Why I Hate To Apologize To My Teenager
by Debbi Dickinson
No one I know enjoys making mistakes; especially when it involves needing to make an apology. Having that apology directed to your teenager; a lot of parents would rather have a tooth pulled.
Why is it that an apology can be tough to give?
I know for me it is all about my EGO. I like to be right, I like to be all-knowing especially when my kid is involved. My Ego says: “I’m the parent; therefore, I know everything.” Bottom line, I want to be viewed as perfect!
As much as I would love to just let the mistake slide by in silence; I know that’s not right. I need to apologize, the question is how.
First thought is how to spin an apology to down play the event. Essentially how can I admit that I’m at least nearly perfect.
My second thought is how can I somehow guide the conversation into them saying ‘That’s okay mom, It wasn’t that bad’. My EGO always loves being instantly forgiven.
My third thought is that my teenager won’t let me live down my mistake; I will be hearing about it for days or worse weeks. My EGO won’t like that one bit and will either want to continue to downplay the event or get angry over it.
My fourth thought is that I’m spending way too much time thinking about this whole situation. It is best to just own up to my part of being wrong and my EGO will just have to live with the consequences.

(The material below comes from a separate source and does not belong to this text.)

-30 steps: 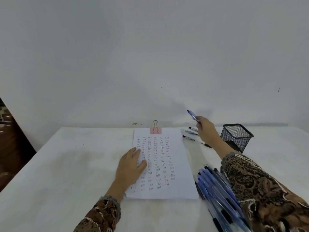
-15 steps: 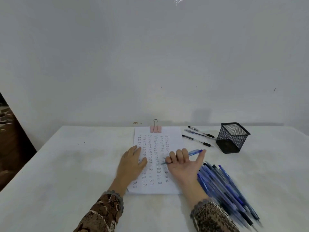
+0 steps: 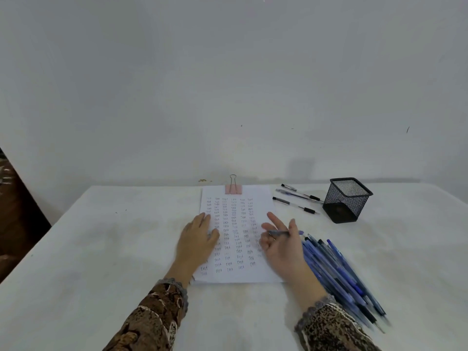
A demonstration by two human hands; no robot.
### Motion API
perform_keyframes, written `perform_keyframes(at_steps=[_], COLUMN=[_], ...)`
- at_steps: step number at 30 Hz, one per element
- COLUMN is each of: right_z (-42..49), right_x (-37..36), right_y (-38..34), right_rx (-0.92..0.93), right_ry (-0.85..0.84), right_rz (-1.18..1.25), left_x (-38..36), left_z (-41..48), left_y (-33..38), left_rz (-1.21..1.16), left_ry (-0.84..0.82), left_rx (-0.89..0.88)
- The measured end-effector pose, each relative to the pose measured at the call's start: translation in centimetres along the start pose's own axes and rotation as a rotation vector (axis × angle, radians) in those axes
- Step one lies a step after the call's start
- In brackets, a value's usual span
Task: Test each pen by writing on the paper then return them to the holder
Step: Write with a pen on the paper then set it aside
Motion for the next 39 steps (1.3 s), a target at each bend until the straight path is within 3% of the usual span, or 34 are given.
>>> perform_keyframes(at_steps=[6, 12, 26, 39], right_z=[-1.1, -0.8, -1.4, -1.7], right_x=[0.3, 1.2, 0.9, 0.9], right_y=[-0.5, -0.2, 0.8, 0.4], right_rx=[0.035, 0.429, 0.390, 0.442], right_ry=[-0.016, -0.006, -0.054, 0.025], right_rz=[-0.288, -0.838, -1.001, -1.050], left_x=[-0.2, -0.2, -0.1, -0.3], left_z=[0.1, 0.0, -0.1, -0.1], left_y=[-0.5, -0.5, -1.0, -1.1], left_rz=[0.062, 0.045, 0.003, 0.013], left_ry=[0.004, 0.009, 0.017, 0.023], left_rx=[0.024, 0.031, 0.007, 0.001])
Point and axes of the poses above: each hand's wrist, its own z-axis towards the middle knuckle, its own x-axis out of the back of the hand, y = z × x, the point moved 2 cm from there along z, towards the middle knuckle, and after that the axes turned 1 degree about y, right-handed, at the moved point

Last December, my daughter was to perform in a holiday dance show. From my memory I knew what time we needed to be there from previous years. We showed up just as my daughter’s dance group was going on stage. With costumes in her hand, she was devastated that we showed up too late. I checked my phone calendar and saw I did in fact have the correct time recorded. I didn’t verify the time of the event; I went off of my (aging!) memory.
My EGO ran through the first three points above; but realized what I needed to do was to apologize to my daughter right then. I apologized and just held her as she cried. I felt horrible since she had been looking forward to this for weeks.
After she cried out all her tears we had a chance to talk about my mistake and the fact that I am very human. It was a good conversation. Fast forward to this past weekend and we’re ready to head off to an event. What question did you think I got from my daughter?
Are you sure about the time we need to be there?
She says it with mixed humor and seriousness. I can’t help but smile since the lesson I’ve taught her is everyone makes mistakes; even her nearly perfect mom!
As much as I don’t enjoy owning up to my humanness to anyone; I know it is important for my daughter to know that it’s okay to admit that you were wrong. It’s also okay to be reminded of it on occasion as well.